[Stored records]

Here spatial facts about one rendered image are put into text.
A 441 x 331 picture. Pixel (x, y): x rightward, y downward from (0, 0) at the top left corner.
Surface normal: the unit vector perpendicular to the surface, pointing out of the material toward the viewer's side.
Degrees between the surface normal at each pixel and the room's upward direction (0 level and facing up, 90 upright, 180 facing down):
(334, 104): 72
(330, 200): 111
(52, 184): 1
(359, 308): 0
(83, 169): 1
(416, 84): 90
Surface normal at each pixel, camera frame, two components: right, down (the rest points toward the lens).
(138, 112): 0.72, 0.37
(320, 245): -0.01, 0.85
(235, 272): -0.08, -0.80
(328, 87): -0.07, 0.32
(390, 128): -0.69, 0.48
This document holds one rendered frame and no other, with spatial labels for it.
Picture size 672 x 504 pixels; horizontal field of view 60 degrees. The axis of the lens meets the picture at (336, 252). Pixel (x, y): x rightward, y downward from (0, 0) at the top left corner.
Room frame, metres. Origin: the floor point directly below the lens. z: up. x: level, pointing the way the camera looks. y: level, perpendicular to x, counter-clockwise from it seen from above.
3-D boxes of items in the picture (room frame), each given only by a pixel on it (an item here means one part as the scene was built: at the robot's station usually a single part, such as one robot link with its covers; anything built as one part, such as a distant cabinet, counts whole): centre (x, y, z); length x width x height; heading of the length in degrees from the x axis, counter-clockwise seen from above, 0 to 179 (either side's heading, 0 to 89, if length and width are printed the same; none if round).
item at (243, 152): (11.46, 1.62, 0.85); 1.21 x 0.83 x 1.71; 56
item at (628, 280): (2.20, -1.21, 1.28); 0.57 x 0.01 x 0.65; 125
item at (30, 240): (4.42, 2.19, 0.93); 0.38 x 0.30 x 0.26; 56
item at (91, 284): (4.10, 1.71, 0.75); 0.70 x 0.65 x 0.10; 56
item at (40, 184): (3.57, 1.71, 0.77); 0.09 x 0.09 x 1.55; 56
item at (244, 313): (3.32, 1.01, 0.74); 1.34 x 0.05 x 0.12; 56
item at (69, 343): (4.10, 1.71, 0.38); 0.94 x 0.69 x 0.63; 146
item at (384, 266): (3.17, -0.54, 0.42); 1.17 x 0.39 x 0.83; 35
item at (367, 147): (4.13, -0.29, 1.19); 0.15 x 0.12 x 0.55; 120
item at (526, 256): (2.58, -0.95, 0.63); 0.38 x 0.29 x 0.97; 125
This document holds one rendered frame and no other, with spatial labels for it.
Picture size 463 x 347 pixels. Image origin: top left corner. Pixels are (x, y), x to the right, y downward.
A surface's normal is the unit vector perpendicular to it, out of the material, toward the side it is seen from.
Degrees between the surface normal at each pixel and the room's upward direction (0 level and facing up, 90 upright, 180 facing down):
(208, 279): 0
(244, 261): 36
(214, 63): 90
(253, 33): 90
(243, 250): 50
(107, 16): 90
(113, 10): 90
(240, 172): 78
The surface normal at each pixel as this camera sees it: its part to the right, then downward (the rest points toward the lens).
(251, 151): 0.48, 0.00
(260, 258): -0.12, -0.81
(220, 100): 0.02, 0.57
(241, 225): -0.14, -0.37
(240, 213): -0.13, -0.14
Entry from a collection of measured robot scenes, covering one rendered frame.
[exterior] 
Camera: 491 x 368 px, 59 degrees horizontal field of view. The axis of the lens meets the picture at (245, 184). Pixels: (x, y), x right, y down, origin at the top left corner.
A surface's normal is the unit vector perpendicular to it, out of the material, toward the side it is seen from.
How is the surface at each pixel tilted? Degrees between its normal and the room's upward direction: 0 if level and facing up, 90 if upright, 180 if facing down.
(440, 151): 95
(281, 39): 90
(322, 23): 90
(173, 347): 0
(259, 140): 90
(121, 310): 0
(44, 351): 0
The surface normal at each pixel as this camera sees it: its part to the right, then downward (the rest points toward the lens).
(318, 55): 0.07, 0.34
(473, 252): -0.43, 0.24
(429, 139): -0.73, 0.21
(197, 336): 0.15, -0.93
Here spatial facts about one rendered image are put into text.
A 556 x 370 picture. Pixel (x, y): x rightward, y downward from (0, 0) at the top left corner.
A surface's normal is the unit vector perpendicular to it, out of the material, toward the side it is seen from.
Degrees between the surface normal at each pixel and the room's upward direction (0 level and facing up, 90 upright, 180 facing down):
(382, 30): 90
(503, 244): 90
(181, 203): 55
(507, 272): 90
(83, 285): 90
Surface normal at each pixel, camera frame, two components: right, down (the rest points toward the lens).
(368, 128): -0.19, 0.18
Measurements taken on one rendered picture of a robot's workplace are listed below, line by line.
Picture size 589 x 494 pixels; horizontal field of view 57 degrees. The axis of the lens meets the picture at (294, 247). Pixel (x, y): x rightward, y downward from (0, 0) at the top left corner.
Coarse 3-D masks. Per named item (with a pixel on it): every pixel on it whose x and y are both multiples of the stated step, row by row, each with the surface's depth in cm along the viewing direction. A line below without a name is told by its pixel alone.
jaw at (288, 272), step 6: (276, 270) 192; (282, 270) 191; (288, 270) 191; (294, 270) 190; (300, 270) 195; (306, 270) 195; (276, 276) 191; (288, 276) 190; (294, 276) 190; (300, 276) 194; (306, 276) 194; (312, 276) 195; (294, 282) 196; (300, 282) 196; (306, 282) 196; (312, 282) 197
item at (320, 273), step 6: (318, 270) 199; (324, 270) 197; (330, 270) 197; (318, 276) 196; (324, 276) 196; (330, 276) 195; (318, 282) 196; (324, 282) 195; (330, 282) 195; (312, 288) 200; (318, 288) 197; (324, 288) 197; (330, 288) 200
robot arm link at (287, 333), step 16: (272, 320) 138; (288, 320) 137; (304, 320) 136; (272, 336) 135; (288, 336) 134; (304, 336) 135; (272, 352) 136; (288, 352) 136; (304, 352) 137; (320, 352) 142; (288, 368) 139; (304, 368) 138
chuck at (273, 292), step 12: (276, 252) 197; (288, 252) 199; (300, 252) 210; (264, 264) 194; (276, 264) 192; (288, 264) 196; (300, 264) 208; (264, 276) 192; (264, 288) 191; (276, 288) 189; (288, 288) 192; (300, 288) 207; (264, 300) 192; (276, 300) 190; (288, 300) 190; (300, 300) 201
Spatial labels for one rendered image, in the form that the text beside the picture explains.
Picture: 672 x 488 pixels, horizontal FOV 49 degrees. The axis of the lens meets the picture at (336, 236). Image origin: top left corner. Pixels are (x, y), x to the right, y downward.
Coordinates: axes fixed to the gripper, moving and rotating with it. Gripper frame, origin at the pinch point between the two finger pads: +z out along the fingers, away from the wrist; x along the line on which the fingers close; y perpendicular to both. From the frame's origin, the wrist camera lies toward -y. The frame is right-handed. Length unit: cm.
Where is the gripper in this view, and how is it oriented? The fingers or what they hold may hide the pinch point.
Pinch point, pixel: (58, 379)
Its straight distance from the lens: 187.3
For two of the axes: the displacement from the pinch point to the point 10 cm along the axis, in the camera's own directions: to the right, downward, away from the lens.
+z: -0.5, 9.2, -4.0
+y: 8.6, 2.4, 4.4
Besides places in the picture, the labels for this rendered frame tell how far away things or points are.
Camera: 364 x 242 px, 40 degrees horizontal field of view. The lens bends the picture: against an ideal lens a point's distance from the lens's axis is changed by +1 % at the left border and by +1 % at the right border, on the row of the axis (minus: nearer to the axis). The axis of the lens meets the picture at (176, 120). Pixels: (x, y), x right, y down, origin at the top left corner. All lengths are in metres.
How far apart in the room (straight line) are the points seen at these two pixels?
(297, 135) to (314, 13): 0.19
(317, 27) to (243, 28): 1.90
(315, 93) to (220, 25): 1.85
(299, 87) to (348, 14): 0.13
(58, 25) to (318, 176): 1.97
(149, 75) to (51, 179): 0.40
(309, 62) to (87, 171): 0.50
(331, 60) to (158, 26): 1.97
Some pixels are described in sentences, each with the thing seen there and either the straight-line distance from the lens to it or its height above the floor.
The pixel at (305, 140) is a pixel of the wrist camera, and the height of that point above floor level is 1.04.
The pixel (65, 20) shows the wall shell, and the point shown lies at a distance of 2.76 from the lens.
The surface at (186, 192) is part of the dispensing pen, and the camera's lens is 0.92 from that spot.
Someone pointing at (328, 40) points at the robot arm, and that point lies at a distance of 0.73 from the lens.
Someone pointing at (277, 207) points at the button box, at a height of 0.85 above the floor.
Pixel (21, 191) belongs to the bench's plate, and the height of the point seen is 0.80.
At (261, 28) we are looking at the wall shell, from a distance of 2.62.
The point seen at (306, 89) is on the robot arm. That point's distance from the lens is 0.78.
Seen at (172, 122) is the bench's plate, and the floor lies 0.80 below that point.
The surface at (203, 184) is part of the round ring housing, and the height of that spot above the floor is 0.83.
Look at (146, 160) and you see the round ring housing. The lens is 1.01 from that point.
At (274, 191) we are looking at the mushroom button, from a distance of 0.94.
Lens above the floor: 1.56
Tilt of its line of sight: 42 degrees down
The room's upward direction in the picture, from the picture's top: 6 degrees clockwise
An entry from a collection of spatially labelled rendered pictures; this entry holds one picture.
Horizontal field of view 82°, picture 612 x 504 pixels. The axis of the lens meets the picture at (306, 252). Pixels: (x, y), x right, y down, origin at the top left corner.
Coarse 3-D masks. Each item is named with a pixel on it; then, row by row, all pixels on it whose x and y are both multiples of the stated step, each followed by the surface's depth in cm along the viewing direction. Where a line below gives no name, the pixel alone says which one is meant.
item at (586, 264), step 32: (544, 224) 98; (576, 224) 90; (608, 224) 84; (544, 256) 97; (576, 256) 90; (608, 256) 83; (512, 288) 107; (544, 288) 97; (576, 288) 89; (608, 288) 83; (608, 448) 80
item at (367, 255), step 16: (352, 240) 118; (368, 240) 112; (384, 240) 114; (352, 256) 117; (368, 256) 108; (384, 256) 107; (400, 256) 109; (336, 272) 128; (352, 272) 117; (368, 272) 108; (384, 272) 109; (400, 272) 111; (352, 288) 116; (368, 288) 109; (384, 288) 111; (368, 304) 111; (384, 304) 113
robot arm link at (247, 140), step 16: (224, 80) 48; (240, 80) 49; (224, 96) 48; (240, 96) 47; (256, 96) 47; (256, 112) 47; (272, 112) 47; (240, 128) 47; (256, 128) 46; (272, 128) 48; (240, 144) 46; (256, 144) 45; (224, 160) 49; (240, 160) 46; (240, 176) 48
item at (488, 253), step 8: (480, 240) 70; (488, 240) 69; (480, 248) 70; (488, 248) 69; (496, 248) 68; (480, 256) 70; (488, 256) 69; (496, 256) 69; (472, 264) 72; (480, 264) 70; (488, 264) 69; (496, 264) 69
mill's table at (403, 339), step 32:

Your task: Beginning at the line above that contains "(309, 62) to (87, 171): 0.50", return each line exactly through the line that contains "The point seen at", and no others.

Answer for this exercise:
(309, 62) to (87, 171): 0.50
(331, 60) to (158, 26): 1.97
Some pixels are described in sentences, each with the thing seen there and either the straight-line distance from the lens to it or its height above the floor.
The pixel at (305, 140) is a pixel of the wrist camera, and the height of that point above floor level is 1.04.
The pixel (65, 20) shows the wall shell, and the point shown lies at a distance of 2.76 from the lens.
The surface at (186, 192) is part of the dispensing pen, and the camera's lens is 0.92 from that spot.
Someone pointing at (328, 40) points at the robot arm, and that point lies at a distance of 0.73 from the lens.
Someone pointing at (277, 207) points at the button box, at a height of 0.85 above the floor.
Pixel (21, 191) belongs to the bench's plate, and the height of the point seen is 0.80.
At (261, 28) we are looking at the wall shell, from a distance of 2.62.
The point seen at (306, 89) is on the robot arm. That point's distance from the lens is 0.78.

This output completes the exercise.